We hypothesized that fungi recognize the invasion markers using the repeat domain of NLR proteins. The repeats are often highly conserved internally in each sequence, which allows for their fast rearrangement through the unequal crossing-over, a process up to 100,000 times quicker than the standard mutation.
In each family of NLR repeats (Ankyrin, TPR and WD40), we identified several positions which are highly variable despite overall high conservation of repeats. These positions, often found to be under positive selection, are expected to form the recognition paratopes quickly adapting to fast-evolving pathogens.
Repeat regions in NLR were decomposed to sequences of aminoacids at single highly variable sites. We simulated evolution of amino-acid sequences at each site using our stochastic string rewriting system with constraints, and compared results to real data consisting of 550 sequences.

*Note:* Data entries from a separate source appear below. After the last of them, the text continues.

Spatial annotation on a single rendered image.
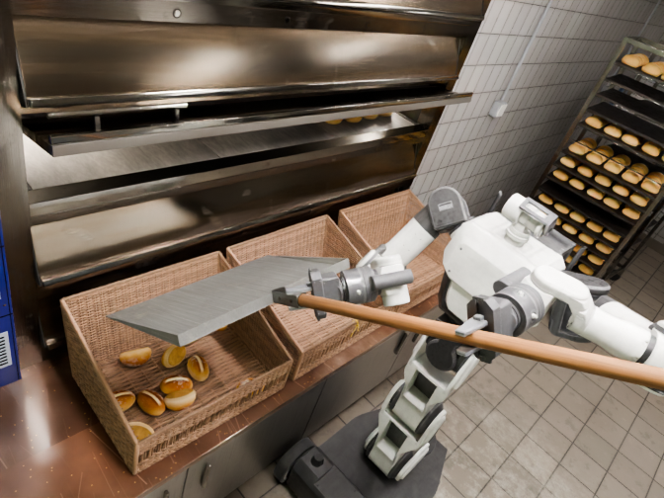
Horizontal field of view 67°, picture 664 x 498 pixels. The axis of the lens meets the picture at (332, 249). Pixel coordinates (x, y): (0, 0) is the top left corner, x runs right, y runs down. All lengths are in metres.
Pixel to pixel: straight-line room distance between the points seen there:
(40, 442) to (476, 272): 1.28
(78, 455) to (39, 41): 1.06
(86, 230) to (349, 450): 1.37
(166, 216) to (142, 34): 0.57
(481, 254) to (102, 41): 1.04
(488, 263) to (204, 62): 0.92
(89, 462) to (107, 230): 0.65
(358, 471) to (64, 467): 1.12
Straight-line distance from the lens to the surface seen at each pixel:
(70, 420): 1.72
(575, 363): 0.85
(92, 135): 1.23
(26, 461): 1.66
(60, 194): 1.48
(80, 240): 1.58
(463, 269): 1.38
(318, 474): 2.12
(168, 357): 1.76
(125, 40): 1.37
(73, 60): 1.32
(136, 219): 1.63
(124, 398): 1.67
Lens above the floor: 2.01
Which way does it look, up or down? 35 degrees down
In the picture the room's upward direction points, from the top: 20 degrees clockwise

The model explained the even-odd periodicity observed in the repeat number distribution of the TPR family of receptors. Moreover, in comparison to the simulated data, the amino-acid composition of real sequences revealed preferences consistent with the putative role of interacting paratope (bias towards polar residues, tyrosine and often tryptophan)
The approach also allows exploring solution space in order to find discrepancies between real and simulated data. In a preliminary study, we found a significantly overrepresented pattern at one position in the TPR family:
R-[SYQFW](1,3)-R.
References: Paoletti & Saupe (2009). Bioessays 31:1201. Chevanne et al. (2010) BMC Evolutionary Biology 10:134. Dyrka et al. (2014), Genome Biology and Evolution 6:3137.